Barsha Saha
Barsha Saha

Reputation: 11

Growth over Years in SQL

I have a table with member_id, joined (as in time joined) and I'm trying to figure out how to find percent growth between years. I have

SELECT YEAR(joined) AS JoinedYear, COUNT(member_id) AS Members
FROM grp_member 
GROUP BY YEAR(joined) 
ORDER BY JoinedYear asc;  

this shows the number of people joining per year but need help finding growth using subqueries.

Upvotes: 0

Views: 992

Answers (3)

user14581327
user14581327

Reputation:

You need to follow the GROUP BY‌‌‌​​‌​‌‌​‌‌‌‌‌‌​​​‌​‌‌​‌‌‌‌ operator.
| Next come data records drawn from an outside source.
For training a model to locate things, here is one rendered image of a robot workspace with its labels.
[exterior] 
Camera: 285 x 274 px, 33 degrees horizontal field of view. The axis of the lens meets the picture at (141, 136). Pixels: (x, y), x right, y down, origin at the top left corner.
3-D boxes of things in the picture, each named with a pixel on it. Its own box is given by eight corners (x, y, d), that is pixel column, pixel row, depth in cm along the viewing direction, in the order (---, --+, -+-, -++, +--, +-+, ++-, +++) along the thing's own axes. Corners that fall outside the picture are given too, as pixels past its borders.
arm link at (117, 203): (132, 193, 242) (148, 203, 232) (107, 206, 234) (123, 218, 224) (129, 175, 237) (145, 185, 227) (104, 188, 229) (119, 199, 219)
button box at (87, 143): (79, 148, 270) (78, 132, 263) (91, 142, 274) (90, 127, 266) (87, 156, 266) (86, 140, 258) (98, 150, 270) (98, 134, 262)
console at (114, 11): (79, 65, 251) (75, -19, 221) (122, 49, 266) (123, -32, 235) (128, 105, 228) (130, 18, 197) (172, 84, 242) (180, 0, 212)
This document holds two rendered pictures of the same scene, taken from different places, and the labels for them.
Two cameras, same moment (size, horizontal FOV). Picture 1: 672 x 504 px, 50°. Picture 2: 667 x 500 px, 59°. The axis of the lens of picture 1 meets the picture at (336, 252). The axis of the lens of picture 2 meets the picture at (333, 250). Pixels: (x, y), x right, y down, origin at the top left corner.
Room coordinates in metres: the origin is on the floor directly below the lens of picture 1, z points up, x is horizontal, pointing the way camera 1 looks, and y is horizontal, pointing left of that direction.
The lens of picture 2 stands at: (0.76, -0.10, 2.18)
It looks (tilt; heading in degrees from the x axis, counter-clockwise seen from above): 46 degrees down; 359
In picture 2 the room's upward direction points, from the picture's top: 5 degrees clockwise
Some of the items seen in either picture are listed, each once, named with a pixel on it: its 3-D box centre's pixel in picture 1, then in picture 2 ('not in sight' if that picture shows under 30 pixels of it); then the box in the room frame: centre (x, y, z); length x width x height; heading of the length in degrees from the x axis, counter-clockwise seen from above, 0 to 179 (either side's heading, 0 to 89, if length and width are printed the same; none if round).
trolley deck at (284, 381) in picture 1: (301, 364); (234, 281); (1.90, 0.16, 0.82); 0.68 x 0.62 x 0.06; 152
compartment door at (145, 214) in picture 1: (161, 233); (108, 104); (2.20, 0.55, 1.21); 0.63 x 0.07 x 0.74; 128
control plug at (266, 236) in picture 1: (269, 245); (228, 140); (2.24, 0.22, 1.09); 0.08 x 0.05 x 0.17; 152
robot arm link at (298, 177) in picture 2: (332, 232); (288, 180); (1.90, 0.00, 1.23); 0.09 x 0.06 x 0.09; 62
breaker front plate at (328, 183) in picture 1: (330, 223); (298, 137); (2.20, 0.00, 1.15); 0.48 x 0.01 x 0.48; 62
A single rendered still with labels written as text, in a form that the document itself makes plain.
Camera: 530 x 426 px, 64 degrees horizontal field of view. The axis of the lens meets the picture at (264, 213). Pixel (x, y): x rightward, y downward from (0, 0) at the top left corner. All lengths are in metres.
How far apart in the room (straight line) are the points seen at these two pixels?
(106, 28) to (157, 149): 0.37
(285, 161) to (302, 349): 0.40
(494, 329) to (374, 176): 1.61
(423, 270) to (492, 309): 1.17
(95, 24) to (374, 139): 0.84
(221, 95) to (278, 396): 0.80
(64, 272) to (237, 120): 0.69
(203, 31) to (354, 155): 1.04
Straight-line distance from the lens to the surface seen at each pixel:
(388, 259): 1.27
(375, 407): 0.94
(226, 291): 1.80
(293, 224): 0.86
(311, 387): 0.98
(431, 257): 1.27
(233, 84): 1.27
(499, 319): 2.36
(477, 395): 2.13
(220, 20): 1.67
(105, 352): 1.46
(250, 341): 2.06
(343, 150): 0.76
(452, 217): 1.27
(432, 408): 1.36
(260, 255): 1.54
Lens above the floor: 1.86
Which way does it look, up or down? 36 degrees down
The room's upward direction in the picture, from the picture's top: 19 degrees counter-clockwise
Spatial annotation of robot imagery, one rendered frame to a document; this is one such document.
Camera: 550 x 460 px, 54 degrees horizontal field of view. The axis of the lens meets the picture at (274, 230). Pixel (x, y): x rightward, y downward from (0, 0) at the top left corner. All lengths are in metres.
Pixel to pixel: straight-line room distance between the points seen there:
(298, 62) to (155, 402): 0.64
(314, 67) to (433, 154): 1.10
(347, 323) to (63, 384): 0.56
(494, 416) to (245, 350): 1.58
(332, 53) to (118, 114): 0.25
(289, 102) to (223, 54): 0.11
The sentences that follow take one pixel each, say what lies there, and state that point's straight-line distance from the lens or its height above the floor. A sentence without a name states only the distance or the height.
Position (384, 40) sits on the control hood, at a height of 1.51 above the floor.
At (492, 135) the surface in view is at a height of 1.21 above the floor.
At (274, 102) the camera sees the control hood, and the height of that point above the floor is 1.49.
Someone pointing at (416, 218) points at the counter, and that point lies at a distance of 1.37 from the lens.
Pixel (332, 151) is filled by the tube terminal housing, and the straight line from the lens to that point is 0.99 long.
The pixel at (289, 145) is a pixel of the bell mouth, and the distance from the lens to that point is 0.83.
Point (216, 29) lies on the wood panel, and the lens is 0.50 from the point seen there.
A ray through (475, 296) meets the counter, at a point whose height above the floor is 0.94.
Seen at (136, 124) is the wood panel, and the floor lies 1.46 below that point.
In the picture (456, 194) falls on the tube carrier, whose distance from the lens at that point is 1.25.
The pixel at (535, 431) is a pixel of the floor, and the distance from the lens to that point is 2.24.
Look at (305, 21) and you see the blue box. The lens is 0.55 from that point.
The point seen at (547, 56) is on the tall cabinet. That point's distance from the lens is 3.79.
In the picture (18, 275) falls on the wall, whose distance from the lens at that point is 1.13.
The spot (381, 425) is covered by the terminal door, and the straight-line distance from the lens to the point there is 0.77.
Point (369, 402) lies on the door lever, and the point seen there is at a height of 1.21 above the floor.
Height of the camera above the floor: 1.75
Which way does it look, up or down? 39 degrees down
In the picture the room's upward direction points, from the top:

The GROUP_CONCAT version receives the last 1 month in a result set, so if you've made the expression being subquery you would SUM it and then use your join to get the first falling in the highest outer group.

Upvotes: 0

Gordon Linoff
Gordon Linoff

Reputation: 1270091

Just use a window function:

SELECT YEAR(joined) AS JoinedYear,
       COUNT(*) AS Members,
       (-1 + COUNT(*) * 1.0 / LAG(COUNT(*)) OVER (ORDER BY YEAR(joined))) as growth_rate
FROM grp_member 
GROUP BY YEAR(joined) 
ORDER BY JoinedYear asc;  

Upvotes: 1

Chris Schaller
Chris Schaller

Reputation: 16609

A quick web search reveals this example from SQLServerCentral: Getting Year-Over-Year growth data It your base query as a CTE and self joins on it to get the previous year value:

WITH Growth 
AS (
    SELECT YEAR(joined) AS JoinedYear, COUNT(member_id) AS Members
    FROM grp_member 
    GROUP BY YEAR(joined) 
    ORDER BY JoinedYear asc  
)
SELECT curYear.JoinedYear AS [Year], curYear.[Members]
FROM Growth curYear
LEFT JOIN Growth prevYear ON curYear.JoinedYear = prevYear.JoinedYear + 1
ORDER BY curYear.JoinedYear

Try it out here: http://sqlfiddle.com/#!18/8a3f7/5

Year Members Year-Over-Year Growth
2019 3 0
2020 6 3
2021 9 3

The overall total members is not included in this output as that should include provision for members that have lapsed or cancelled but this should be a simple primer for more complex needs.